What is upfront billing?

The amount becomes due when the Booking or Subscription purchase is created.

What is billing in arrears?

The access or billing period runs first, then the configured amount becomes due at the billing boundary.

Which billing cadences are supported?

The Organization billing settings support weekly, fortnightly, and monthly schedules for in-arrears billing.

When is an Invoice created?

An Invoice is created or synchronized when the configured billing and accounting path uses invoicing. It is not guaranteed for every payment flow.

How does billing work for Subscriptions?

Each Subscription purchase period carries its commercial terms and can contain one or more billing periods. Each billing period creates the relevant payment or invoice activity.

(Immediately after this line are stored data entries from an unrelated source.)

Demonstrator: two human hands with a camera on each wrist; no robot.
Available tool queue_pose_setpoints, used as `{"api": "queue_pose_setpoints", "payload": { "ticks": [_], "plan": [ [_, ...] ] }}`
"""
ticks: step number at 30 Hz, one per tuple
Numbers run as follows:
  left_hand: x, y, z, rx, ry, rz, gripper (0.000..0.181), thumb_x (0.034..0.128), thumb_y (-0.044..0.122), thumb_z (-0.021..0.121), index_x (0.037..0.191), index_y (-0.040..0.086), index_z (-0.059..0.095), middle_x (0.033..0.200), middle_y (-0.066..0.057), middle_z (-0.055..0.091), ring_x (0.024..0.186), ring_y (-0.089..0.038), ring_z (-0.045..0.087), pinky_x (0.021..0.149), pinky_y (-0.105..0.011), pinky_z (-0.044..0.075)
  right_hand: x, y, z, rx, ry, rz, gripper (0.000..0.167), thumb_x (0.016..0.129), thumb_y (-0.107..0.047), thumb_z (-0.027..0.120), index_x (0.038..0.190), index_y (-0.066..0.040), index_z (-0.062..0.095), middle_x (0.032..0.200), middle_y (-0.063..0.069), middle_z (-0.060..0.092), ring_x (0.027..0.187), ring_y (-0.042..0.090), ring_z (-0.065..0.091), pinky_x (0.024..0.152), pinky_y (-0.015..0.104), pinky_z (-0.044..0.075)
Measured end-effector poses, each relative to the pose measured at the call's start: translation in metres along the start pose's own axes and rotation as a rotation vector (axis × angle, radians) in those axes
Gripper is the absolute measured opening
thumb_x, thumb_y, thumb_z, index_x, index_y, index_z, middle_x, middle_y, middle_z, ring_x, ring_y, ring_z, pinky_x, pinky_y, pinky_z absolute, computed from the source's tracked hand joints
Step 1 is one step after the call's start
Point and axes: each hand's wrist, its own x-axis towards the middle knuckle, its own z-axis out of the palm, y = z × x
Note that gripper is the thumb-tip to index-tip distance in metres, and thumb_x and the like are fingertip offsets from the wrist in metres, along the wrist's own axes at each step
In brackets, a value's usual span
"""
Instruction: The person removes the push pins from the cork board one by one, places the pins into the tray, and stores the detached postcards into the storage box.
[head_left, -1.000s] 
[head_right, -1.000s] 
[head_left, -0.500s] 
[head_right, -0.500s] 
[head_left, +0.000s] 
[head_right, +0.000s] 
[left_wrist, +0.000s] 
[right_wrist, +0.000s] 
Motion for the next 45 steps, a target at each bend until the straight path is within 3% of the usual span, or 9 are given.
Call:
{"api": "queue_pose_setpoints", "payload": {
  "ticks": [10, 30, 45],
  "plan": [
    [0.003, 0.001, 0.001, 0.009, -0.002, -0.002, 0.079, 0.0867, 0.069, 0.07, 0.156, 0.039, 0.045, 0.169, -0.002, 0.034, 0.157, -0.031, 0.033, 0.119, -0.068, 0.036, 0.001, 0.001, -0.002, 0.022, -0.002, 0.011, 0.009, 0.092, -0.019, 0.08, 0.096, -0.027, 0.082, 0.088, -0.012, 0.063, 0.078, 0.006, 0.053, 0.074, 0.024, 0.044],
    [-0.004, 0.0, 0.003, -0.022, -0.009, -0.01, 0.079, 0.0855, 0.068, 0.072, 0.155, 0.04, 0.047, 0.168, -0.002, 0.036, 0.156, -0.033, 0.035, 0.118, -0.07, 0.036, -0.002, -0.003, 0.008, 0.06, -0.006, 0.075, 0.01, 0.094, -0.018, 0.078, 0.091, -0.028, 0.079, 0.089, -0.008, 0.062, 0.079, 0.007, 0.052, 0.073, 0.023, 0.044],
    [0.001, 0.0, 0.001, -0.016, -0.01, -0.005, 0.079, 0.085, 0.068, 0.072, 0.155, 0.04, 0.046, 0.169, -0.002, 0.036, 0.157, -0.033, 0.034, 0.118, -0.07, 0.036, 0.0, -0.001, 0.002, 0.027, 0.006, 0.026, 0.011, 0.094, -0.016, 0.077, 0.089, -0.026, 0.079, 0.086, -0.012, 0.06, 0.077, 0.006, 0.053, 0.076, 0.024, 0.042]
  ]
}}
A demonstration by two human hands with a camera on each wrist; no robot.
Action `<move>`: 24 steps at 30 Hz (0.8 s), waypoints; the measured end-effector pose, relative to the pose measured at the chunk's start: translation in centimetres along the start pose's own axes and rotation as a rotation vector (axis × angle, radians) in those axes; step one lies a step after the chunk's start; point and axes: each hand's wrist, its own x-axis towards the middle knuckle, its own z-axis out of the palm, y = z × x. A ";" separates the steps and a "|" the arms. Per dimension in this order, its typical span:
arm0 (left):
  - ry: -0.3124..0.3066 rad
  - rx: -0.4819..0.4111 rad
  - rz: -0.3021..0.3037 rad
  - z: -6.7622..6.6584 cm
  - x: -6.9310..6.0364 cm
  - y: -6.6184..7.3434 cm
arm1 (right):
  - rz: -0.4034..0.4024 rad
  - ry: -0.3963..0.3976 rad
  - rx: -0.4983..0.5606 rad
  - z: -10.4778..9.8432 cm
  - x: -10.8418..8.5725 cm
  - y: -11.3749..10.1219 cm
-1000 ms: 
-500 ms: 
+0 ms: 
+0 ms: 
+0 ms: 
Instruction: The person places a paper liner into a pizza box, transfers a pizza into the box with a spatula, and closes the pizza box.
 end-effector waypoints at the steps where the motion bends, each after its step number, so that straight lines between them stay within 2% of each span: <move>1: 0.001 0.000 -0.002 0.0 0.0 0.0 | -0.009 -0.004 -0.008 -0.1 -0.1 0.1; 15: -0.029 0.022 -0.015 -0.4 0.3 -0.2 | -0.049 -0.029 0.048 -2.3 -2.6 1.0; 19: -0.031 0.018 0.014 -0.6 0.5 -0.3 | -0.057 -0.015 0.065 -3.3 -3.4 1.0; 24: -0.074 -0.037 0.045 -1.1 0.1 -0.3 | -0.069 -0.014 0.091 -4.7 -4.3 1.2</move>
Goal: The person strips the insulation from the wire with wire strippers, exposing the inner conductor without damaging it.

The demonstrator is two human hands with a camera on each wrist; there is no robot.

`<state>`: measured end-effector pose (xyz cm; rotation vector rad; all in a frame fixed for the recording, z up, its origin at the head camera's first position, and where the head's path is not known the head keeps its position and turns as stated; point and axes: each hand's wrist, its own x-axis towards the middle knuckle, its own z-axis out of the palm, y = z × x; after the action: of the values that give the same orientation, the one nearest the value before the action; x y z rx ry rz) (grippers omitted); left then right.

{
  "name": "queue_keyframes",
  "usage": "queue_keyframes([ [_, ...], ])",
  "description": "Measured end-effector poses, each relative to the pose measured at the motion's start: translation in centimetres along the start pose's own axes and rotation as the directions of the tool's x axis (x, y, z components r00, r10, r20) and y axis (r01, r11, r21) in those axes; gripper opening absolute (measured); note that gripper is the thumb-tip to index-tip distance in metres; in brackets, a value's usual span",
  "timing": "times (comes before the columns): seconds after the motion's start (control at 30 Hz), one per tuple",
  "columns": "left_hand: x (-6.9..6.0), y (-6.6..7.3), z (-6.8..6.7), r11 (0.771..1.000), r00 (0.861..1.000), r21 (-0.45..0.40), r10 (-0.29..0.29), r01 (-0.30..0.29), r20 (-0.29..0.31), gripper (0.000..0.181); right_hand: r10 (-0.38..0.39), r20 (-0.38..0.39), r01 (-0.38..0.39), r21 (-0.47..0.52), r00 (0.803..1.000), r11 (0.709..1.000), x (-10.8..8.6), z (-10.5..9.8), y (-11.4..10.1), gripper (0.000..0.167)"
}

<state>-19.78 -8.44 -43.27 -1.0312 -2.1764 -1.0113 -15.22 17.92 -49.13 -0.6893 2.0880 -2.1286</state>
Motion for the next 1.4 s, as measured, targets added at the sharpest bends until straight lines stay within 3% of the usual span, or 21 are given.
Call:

How do card payments reach the operator?

Stripe processes the card payment through the Organization’s connected account and manages settlement and payout timing.

How do bank transfers reach the operator?

The Customer transfers funds directly to the Organization using its configured bank details. The operator then confirms the related payment status in Skedular.

Does Skedular hold Customer funds?

No. Stripe manages card settlement, and bank transfers move directly from the Customer to the Organization.

Does cancelling access cancel an existing Invoice?

Not automatically. Existing invoices and payment activity follow the applicable cancellation, billing, and accounting rules.

Example

A Customer purchases a six-month workspace membership. The Subscription represents six months of access, Resource Bookings are generated according to the booking cadence, and the Organization bills monthly in arrears. Each billing period creates the relevant financial activity. If the Customer pays by card, Stripe processes the payment through the connected account. If the Customer pays by bank transfer, the Customer pays the Organization directly and an operator confirms the payment in Skedular.